• Assignment
In the listing below, locate the line containing "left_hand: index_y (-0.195" and the line containing "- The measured". Output both of them and every line between, exactly as written, and nothing more.

[Collected data]

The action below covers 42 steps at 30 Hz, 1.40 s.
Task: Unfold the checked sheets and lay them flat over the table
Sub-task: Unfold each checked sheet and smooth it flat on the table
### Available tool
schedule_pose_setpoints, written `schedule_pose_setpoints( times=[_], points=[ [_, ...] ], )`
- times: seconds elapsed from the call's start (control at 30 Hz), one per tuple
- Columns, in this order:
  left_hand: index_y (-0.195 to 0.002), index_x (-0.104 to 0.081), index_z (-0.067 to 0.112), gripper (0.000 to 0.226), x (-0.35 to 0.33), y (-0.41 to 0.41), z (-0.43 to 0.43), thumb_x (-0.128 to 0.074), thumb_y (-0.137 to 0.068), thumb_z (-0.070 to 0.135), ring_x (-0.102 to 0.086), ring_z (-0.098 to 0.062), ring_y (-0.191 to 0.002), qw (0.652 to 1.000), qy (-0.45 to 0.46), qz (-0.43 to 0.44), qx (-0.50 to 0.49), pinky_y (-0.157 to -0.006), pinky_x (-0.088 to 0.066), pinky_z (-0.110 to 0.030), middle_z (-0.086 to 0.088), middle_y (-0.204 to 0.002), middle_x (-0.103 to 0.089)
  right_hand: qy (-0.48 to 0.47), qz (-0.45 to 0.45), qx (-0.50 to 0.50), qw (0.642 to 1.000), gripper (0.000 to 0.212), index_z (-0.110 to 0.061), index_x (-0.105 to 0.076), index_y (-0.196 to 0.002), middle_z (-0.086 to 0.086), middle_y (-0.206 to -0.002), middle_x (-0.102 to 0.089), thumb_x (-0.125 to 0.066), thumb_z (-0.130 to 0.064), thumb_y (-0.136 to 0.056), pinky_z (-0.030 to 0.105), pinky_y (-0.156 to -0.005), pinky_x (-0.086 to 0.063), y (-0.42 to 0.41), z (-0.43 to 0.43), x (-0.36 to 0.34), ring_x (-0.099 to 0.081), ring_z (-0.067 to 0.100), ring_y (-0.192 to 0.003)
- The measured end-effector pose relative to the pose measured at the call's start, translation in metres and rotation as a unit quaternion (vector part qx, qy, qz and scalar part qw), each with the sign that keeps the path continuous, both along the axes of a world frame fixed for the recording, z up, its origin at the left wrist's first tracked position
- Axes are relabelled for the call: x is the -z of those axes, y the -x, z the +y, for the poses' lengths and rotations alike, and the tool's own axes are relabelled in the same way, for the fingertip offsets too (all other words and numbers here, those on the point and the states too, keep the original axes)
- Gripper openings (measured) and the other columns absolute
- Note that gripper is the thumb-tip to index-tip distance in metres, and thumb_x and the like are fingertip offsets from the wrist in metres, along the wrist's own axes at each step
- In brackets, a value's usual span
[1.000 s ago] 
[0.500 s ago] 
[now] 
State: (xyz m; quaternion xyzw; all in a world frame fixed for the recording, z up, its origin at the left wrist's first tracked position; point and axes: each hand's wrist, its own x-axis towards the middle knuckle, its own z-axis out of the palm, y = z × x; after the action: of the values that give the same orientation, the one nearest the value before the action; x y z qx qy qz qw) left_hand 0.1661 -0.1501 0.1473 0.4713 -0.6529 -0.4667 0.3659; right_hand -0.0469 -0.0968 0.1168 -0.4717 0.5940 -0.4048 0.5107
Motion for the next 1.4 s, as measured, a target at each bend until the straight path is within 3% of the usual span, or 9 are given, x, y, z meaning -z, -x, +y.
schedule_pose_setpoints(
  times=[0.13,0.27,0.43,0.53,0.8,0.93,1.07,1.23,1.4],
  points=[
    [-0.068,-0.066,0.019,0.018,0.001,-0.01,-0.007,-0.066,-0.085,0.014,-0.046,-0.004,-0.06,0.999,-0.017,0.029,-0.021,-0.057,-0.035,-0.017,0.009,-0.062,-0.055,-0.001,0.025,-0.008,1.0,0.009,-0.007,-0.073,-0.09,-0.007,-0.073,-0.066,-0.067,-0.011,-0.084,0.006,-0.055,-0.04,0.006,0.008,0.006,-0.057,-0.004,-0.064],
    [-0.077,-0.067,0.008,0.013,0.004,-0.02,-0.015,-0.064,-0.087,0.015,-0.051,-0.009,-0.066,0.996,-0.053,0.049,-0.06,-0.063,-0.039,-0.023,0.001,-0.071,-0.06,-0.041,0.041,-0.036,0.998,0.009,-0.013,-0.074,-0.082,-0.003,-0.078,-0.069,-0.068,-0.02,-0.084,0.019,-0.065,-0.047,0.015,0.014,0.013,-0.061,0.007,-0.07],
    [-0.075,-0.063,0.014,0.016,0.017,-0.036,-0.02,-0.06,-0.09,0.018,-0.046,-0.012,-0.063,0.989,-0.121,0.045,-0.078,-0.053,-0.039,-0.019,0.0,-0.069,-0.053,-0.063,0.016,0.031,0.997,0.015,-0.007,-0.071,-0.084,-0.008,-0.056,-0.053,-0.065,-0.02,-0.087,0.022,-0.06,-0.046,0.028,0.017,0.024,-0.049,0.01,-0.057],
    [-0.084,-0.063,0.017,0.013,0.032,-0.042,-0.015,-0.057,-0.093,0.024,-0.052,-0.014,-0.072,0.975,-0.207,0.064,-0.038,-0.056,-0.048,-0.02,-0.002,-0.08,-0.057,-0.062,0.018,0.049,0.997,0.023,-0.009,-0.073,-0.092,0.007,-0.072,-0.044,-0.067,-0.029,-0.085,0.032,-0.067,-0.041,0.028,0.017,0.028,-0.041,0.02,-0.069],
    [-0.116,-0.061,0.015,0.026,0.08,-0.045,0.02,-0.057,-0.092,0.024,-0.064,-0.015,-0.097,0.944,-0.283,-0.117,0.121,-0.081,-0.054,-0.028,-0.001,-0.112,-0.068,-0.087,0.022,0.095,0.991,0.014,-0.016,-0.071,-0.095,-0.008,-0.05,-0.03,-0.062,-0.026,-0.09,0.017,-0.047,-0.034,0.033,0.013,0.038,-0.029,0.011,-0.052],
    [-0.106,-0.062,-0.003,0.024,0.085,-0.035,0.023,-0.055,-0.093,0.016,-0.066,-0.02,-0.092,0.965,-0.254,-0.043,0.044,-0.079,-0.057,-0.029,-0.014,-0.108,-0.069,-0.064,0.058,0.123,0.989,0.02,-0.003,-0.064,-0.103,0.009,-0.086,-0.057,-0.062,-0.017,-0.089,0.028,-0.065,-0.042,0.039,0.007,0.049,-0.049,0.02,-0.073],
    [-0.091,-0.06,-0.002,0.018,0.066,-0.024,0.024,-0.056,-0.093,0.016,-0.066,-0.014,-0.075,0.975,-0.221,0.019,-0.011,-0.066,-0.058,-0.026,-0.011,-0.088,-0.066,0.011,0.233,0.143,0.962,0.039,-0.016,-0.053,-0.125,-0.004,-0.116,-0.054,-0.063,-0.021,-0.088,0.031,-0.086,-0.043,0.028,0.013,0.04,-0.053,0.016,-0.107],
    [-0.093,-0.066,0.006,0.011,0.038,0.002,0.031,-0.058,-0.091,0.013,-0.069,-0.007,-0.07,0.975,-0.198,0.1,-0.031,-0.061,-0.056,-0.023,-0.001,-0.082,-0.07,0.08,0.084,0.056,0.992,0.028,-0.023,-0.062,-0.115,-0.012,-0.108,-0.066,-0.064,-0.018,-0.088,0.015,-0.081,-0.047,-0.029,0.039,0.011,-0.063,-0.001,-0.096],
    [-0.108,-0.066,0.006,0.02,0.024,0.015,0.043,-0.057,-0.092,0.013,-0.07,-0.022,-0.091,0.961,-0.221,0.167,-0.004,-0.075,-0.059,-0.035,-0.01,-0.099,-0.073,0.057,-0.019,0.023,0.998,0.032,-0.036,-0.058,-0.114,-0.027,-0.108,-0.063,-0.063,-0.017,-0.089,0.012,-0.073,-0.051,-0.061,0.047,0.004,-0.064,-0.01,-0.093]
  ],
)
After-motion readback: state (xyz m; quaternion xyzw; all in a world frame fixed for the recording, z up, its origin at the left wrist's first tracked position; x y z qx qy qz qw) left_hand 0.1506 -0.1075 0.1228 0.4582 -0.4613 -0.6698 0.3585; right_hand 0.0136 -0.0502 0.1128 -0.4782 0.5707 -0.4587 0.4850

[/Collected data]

• Task solution
  left_hand: index_y (-0.195 to 0.002), index_x (-0.104 to 0.081), index_z (-0.067 to 0.112), gripper (0.000 to 0.226), x (-0.35 to 0.33), y (-0.41 to 0.41), z (-0.43 to 0.43), thumb_x (-0.128 to 0.074), thumb_y (-0.137 to 0.068), thumb_z (-0.070 to 0.135), ring_x (-0.102 to 0.086), ring_z (-0.098 to 0.062), ring_y (-0.191 to 0.002), qw (0.652 to 1.000), qy (-0.45 to 0.46), qz (-0.43 to 0.44), qx (-0.50 to 0.49), pinky_y (-0.157 to -0.006), pinky_x (-0.088 to 0.066), pinky_z (-0.110 to 0.030), middle_z (-0.086 to 0.088), middle_y (-0.204 to 0.002), middle_x (-0.103 to 0.089)
  right_hand: qy (-0.48 to 0.47), qz (-0.45 to 0.45), qx (-0.50 to 0.50), qw (0.642 to 1.000), gripper (0.000 to 0.212), index_z (-0.110 to 0.061), index_x (-0.105 to 0.076), index_y (-0.196 to 0.002), middle_z (-0.086 to 0.086), middle_y (-0.206 to -0.002), middle_x (-0.102 to 0.089), thumb_x (-0.125 to 0.066), thumb_z (-0.130 to 0.064), thumb_y (-0.136 to 0.056), pinky_z (-0.030 to 0.105), pinky_y (-0.156 to -0.005), pinky_x (-0.086 to 0.063), y (-0.42 to 0.41), z (-0.43 to 0.43), x (-0.36 to 0.34), ring_x (-0.099 to 0.081), ring_z (-0.067 to 0.100), ring_y (-0.192 to 0.003)
- The measured end-effector pose relative to the pose measured at the call's start, translation in metres and rotation as a unit quaternion (vector part qx, qy, qz and scalar part qw), each with the sign that keeps the path continuous, both along the axes of a world frame fixed for the recording, z up, its origin at the left wrist's first tracked position

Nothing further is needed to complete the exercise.